Sebagai salah satu contoh yang menarik dari rancangan Liem Bwan Tjie dimana
memiliki karakter menerapkan arsitektur modern yang diselaraskan dengan
konsep lingkungan sekitarnya yang juga termasuk dari pengaruh iklim. Iklim torpis
yang menandakan hijaunya arsitektur rancangan Beliau pada rumah tinggal Dr. Ir.
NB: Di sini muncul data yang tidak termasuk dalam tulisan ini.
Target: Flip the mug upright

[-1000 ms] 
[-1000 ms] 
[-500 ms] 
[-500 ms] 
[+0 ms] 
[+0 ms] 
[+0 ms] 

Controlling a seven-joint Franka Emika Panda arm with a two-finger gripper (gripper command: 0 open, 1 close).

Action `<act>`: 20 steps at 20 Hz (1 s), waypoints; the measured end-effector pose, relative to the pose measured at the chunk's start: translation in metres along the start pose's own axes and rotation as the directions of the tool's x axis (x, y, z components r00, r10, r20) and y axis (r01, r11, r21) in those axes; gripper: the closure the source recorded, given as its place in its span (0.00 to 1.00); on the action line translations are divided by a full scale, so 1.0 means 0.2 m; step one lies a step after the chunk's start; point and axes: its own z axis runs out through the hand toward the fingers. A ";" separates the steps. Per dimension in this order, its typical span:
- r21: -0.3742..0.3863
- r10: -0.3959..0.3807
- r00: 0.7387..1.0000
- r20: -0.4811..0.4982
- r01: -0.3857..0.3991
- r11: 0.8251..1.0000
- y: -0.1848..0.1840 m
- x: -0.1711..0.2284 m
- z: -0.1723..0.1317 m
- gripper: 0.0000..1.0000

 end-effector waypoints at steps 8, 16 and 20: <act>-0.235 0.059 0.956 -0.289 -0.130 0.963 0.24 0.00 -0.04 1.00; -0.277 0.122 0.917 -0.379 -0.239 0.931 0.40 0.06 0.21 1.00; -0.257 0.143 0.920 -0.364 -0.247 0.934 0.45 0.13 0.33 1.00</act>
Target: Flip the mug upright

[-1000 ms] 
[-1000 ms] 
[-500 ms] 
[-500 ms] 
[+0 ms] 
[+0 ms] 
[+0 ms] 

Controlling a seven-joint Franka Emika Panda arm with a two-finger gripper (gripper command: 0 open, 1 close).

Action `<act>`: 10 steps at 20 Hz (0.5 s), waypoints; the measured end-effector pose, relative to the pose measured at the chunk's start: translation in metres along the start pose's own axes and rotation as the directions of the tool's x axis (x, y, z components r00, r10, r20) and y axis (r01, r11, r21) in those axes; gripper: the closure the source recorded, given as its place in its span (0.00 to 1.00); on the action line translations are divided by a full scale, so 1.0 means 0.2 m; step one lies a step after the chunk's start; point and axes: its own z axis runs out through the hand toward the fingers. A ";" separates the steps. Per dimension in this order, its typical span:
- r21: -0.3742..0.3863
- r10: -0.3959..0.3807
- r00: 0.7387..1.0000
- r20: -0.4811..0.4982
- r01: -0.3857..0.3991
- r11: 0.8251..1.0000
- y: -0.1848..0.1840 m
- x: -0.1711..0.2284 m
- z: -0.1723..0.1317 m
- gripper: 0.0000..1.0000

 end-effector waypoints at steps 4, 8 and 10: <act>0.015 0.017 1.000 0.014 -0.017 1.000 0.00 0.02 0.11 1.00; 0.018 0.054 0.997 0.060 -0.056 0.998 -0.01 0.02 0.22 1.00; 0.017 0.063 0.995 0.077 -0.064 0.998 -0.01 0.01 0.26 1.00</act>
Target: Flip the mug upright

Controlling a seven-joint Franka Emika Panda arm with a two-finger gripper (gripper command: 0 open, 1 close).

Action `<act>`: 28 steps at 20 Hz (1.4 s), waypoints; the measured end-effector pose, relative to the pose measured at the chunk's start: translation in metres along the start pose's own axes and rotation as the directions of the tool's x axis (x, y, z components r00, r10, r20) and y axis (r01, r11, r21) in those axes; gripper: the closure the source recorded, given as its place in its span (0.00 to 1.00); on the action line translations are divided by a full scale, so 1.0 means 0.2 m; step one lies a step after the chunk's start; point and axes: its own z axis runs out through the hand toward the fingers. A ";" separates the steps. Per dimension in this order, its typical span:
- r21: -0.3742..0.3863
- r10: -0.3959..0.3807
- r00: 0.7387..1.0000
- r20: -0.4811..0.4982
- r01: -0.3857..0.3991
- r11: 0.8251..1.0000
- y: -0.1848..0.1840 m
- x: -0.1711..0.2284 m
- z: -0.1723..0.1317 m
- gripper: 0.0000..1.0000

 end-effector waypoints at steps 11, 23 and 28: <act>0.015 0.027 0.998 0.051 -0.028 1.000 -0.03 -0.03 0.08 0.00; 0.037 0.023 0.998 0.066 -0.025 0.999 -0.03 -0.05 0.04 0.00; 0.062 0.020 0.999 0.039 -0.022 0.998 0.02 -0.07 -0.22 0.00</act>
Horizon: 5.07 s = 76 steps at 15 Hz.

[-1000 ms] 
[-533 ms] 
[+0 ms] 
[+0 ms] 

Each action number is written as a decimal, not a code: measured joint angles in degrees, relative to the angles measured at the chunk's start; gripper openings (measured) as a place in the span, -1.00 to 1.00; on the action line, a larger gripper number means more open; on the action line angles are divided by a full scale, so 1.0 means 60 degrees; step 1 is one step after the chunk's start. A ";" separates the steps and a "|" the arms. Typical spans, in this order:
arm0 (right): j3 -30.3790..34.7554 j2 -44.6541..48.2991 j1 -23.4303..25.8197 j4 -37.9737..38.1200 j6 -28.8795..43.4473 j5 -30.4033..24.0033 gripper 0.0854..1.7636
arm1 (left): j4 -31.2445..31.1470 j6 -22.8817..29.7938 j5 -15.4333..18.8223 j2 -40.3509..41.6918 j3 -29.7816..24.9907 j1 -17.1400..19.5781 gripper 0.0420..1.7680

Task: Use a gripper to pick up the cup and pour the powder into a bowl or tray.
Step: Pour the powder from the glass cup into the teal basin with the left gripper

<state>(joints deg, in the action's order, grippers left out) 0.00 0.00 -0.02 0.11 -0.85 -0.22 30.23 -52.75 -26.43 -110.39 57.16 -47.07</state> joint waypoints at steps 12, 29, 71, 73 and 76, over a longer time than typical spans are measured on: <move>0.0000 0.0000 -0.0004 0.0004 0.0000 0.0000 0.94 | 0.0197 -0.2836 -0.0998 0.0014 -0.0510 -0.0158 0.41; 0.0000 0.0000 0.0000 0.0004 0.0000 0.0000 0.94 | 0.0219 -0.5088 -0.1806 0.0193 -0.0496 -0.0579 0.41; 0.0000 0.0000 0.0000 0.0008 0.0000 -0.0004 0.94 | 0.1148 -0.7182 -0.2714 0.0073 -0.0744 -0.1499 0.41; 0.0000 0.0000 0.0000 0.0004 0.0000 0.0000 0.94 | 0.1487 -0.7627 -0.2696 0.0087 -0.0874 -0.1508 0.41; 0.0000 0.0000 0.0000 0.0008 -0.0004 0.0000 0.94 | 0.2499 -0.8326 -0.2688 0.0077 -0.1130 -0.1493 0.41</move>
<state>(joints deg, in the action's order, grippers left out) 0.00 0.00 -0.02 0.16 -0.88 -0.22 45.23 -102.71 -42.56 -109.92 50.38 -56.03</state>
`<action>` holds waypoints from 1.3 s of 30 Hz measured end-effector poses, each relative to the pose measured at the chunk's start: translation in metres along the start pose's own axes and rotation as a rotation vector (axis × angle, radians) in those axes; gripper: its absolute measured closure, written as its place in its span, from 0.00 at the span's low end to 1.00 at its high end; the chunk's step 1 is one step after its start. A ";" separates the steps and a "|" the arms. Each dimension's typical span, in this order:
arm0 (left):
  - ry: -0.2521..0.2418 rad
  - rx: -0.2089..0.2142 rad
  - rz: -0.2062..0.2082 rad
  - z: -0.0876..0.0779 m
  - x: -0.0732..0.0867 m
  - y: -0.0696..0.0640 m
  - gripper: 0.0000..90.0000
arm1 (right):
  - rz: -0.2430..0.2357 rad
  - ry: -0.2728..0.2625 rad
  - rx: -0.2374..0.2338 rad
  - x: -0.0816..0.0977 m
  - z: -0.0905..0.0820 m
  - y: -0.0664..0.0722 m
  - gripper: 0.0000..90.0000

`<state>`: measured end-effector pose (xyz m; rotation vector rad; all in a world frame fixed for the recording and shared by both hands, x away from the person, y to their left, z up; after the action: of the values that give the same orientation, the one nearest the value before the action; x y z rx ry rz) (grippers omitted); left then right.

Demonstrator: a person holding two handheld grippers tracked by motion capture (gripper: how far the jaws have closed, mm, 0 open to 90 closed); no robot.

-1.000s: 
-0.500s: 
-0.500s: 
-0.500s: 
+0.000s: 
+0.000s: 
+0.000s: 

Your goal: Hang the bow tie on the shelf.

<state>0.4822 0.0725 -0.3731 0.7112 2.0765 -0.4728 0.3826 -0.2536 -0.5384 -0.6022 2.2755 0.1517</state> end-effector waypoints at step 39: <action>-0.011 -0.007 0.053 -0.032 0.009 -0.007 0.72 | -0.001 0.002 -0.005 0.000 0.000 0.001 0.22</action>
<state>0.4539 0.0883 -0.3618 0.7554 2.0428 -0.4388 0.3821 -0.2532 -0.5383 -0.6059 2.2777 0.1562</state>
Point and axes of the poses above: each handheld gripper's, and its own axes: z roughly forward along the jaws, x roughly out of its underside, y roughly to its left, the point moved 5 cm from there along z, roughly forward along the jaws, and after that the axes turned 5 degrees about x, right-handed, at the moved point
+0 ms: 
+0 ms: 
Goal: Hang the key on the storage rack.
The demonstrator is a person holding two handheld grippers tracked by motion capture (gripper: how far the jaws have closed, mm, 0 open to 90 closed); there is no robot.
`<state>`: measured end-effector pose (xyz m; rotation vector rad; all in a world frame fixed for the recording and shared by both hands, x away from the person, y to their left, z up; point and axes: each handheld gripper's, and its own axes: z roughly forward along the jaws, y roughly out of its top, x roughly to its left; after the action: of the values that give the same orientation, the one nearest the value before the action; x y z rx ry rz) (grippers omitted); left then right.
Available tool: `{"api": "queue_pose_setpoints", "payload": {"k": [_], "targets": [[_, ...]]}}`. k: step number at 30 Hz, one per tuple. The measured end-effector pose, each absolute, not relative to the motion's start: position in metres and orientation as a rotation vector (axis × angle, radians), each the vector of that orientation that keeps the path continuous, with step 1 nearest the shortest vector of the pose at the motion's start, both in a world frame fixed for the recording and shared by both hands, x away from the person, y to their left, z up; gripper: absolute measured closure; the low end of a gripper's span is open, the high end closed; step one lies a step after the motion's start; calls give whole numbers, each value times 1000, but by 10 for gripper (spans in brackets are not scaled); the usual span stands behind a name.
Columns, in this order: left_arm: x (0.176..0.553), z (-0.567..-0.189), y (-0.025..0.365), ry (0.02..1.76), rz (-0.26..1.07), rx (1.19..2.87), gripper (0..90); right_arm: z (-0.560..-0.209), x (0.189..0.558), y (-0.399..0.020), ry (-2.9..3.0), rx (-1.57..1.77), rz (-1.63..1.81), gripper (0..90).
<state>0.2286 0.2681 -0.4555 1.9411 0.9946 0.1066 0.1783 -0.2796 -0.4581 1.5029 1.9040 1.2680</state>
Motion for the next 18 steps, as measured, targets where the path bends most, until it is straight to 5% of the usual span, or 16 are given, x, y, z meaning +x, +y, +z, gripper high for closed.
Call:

Han Tiauw Tjong, Semarang yang di bangun pada tahun 1932, adalah sebagai
Pada rancangan rumah tinggal ini Beliau sangat mengedepankan iklim dimana
tempat itu dibangun dan dengan pemakaian bahan – bahan local serta bentuk
bangunan yang mencirikan arsitektur modern dipadu dengan arsitektur local atau
kedaerahan. Arsitektur local terlihat pada bahan material yang digunakannya
seperti pemakaian material batu bata yang bisa didapatkan dari daerah setempat,
kemudian juga tidak kalah penting bentuk teritisan panjang dan lebar yang
diakumulasikan untuk menghindari adanya tampias serta sinar matahari langsung
yang masuk ke dalam bangunan.

Selain itu juga terlihat Beliau menggunakan unsur-unsur Barat dan Timur. Unsur
barat dapat terlihat pada bentuk bangunan yang tidak terlalu rumit melainkan
bentuk dasar sederhana sedangkan unsur timur ditempatkan pada interior
ruangan serta perabot atau furniture dalam bangunan. Rancangan Beliau juga
lebih menonjolkan bentuk-bentuk dari gaya dari arsitek Frank Lloyd Wright.
Bentuk–bentuk yang konvensional baik denah maupun tampilan luar tidak terlalu
rumit sehingga banyak diminati oleh kebanyakan orang atau clien dari Liem.